Research Vision 研究主軸

Our research addresses two intertwined challenges in modern computer vision: securing and robustifying vision systems against real-world degradations and adversarial threats, and deploying AI efficiently on resource-constrained platforms. On the robustness front, we tackle media integrity, perceptual restoration, and robust tracking for robotics and sports analytics. On the efficiency front, we develop hardware-agnostic attention mechanisms and quantization-friendly training to bring state-of-the-art models to edge devices without retraining. Together, these directions aim to make vision AI both trustworthy and deployable in the real world.

Research Categories

Robust Vision Perception: PhaSR, ReflexSplit, PromptHSI, hyperspectral restoration
Media Security & Integrity: GRACEv2, UMCL, DeepFake detection, trustworthy media analysis
Robotics & Sports Vision: autonomous driving, tracking, embodied perception, challenge-driven evaluation
Efficient AI: ELSA, QuantTune, hardware-aware deployment and model compression

A short introduction to my research: [PDF] (Latest updated: Oct. 2024)

Robust Shadow Removal

PhaSR: Generalized Image Shadow Removal with Physically Aligned Priors

Accepted to IEEE/CVF Conference on Computer Vision and Pattern Recognition (CVPR) 2026.

Shadow removal under complex and multi-source lighting is hindered by the mismatch between physical illumination priors and learned features. PhaSR couples physically aligned normalization with geometry-semantic rectification to deliver robust shadow removal that generalizes beyond traditional single-light settings.

Research Direction.

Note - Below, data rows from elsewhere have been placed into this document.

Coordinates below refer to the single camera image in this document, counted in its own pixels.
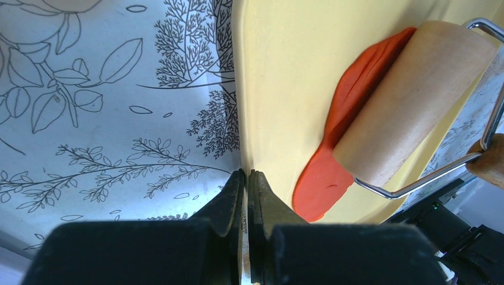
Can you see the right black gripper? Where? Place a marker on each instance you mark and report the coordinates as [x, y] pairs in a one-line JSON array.
[[474, 254]]

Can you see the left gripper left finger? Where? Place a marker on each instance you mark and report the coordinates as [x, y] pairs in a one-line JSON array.
[[202, 249]]

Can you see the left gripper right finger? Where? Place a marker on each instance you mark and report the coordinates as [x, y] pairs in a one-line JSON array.
[[285, 249]]

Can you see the red dough ball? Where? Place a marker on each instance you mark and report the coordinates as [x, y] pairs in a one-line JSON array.
[[324, 181]]

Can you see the wooden dough roller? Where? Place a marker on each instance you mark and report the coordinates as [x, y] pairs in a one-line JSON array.
[[437, 65]]

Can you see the yellow tray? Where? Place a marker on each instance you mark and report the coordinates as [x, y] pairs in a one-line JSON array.
[[289, 57]]

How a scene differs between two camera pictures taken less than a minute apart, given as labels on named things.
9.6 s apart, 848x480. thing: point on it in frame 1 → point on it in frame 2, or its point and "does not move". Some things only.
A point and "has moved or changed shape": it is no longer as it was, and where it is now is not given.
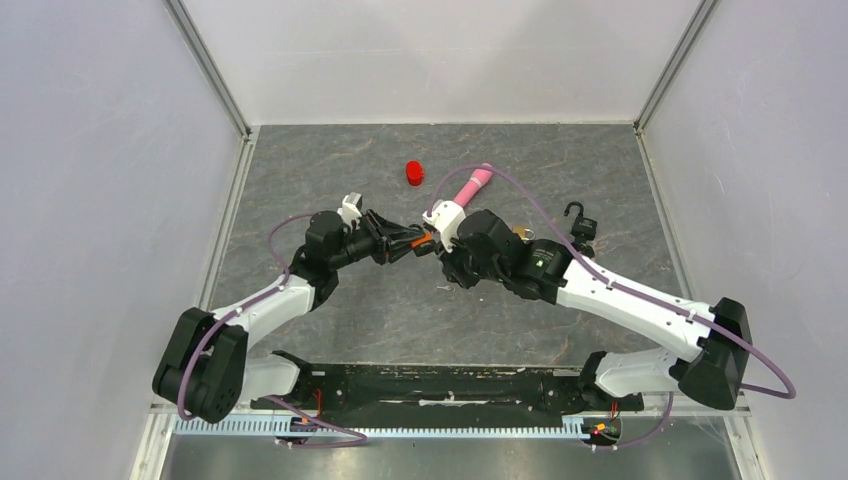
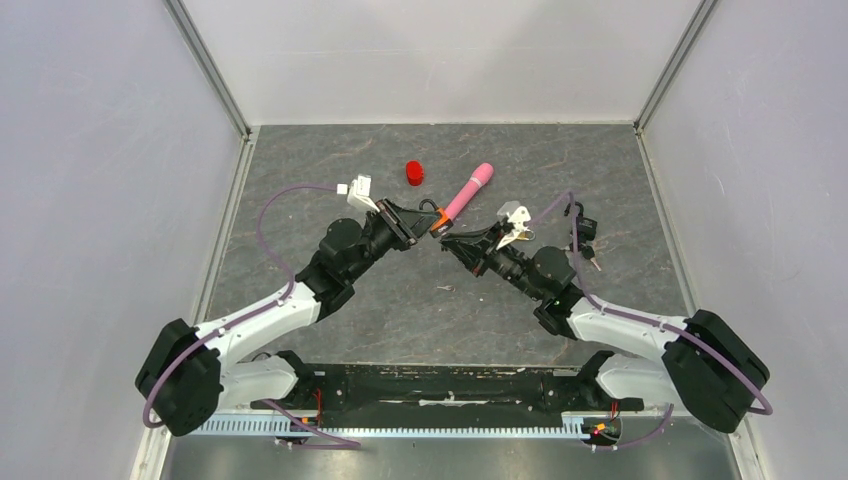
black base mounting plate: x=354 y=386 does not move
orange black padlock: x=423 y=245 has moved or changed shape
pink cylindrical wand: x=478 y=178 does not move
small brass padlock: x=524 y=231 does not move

Robust Vision Perception / Image Restoration

[arXiv] [GitHub]

Reflection Separation in the Wild

ReflexSplit: Single Image Reflection Separation via Layer Fusion-Separation

Accepted to IEEE/CVF Conference on Computer Vision and Pattern Recognition (CVPR) 2026.

Reflections on glass introduce nonlinear layer mixing that often breaks existing separation networks. ReflexSplit uses dual-stream fusion-separation blocks and curriculum training to achieve robust performance on both synthetic and real-world benchmarks.

Research Direction. Robust Vision Perception / Image Restoration

[arXiv] [GitHub]

Efficient AI Inference

ELSA: Exact Linear-Scan Attention for Fast and Memory-Light Vision Transformers

Accepted to the CVPR 2026 Findings Workshop.

ELSA reformulates exact softmax attention as a prefix scan over an associative monoid, achieving memory-light inference with provable FP32 stability and no retraining. Implemented in Triton and CUDA C++, it improves deployability on both data-center and edge hardware.

Research Direction. Efficient AI / Hardware-Agnostic Inference

ArXiv coming soon

Quantization-Friendly Deployment

QuantTune: Optimizing Model Quantization with Adaptive Outlier-Driven Fine Tuning

Published in IEEE International Conference on Multimedia Information Processing and Retrieval (MIPR) 2025.

QuantTune addresses outlier-driven dynamic range amplification during Transformer quantization and substantially reduces accuracy loss under low-bit settings. The method requires no extra inference-time hardware complexity and transfers across ViT, BERT, and OPT models.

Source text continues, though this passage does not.